The bids to add on a home office came in at $35,000.  For 10'x10'.  No kidding. Small volume pricing. Thus, I rented: An inside storage facility unit. Same size as the home add-on, but for $181/month including insurance.  At this rate, I can keep my new "satellite office" for almost 17 years, before I come close to the $35,000 addition.  

You would love the satellite office.  It's two blocks away, so Sydney--my dog--and I can walk to work.  It's done in used brick with Columbia blue and white trim, and looks like traditional model homes.  (The complex cries out for red geraniums).  The place has all the comforts of home except electricity (other than the bare bulb overhead); and the bathroom that is three buildings away.

It's almost perfect.  I have Kleenex, a chair, a shipping table with a scale, my boxes/tape/wrapping tissue/labels, a broom and dustpan along with a wastebasket, step-stool, 15 file cabinets of payables and receivables, and over 200 aprons that I couldn't bear to part with (let me know if you're interested in purchasing...)   It's the best.  A mezuzah is on the doorpost, along with a Jewish calendar for the year, 5774. The UPS office is down the street; I pack up the uniforms in this petite shipping department, and schlep box after box rather than paying extra for the driver in the big brown truck, to pick up.

My family-room at home in the basement, along with my upstairs study, comprise the rest of my corporate offices. Downstairs are the "accounting and business offices."  Everything I need to run the show, as long as I don't have to cut cloth in my own shop.  I can cut cloth with other folks; I can press; I can sew--all outside. I can screen-print and embroider.  Same thing. But I can't cut in-house.  So far. That's my limit.  I have others who can do the manufacturing in their own shops (aka contractors and sub-contractors), or I can sell ready-to-wear (uniforms from other manufacturers that are made off-shore and merely pulled from shelves, and shipped.)

Upstairs is the "creative/executive" office with all the business machines.  Yes.  I'm writing to you from this office, right now.

I'm continually getting settled, as the days go by.  Still working like mad to squeeze it all in.  Adding new activities, as my hours and time are now my own. No one I have to apologise for or yell at.  No machines to fail or be damaged by well-intentioned "experts."  I'm working every day and so far, longer than I ought. Just to get caught up and get on some kind of schedule. (Sometimes, a customer may get a call from me as late as 1:00 a.m....)
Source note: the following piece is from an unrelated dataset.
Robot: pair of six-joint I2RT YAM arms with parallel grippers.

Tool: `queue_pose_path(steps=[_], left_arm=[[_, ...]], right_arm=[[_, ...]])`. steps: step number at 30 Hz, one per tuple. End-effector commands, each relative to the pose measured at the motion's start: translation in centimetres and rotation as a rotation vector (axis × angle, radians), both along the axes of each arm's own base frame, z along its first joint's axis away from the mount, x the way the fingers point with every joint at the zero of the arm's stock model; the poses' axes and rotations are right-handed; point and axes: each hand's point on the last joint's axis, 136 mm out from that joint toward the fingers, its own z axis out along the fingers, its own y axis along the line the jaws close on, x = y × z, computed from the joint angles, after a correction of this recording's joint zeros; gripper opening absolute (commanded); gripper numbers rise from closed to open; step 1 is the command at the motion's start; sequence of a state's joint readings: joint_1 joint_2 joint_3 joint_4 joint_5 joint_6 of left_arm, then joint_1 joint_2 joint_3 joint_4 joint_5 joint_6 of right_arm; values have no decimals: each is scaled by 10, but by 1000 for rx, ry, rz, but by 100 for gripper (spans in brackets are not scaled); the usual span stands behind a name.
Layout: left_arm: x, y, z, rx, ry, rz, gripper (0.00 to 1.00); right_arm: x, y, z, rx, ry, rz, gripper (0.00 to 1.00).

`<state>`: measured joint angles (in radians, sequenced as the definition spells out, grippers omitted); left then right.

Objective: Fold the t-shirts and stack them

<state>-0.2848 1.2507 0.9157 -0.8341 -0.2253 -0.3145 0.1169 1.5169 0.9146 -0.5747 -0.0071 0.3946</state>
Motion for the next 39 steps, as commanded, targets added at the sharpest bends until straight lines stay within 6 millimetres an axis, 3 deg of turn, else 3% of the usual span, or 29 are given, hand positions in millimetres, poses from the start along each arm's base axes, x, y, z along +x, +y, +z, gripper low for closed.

Now, you tell me.  People say, "Ohhhhh, I'm so happy you retired!"   Am I retired?  I have 3 office spaces, separate phone/fax/email /business cards, and UPS bills.  "Well, but no, you're at home, now, so that's not really working." Maybe if I drove around the block every morning before I sat down at my desk so that I could "arrive" at my offices by 8:00, that would help.  

Others write books about "transitioning."  My own "transition" either must be because I've morphed from young to old, and/or because America has given up the ghost where blue-collar skills are concerned.  It's the same business, the same name, the same Stuff.  No in-house factory to be sure, but in every other way, it's the same.  We've always had cottage industry. Even this isn't new.

Tell me, what have I transitioned besides my moving from my factory to my home?  Still feels the same to me.  I answer the phone the same.  I dunno.  I guess the transition is in the loss of overhead and liabilities, and I don't have to apologise so much, any more.

Finally, and best, are those who insist I'm re-inventing myself.  Um, I lost 10 pounds.  Does that mean I'm re-invented?  Trust me: I'm still the same impossible person I have always been, which is why I'm not a team player and work for myself.  I'm in the same business, doing the same thing: Fashion.  Only, I'm more relaxed now because I can focus on selling the clothing, rather than putting out all the fires and rescuing the help.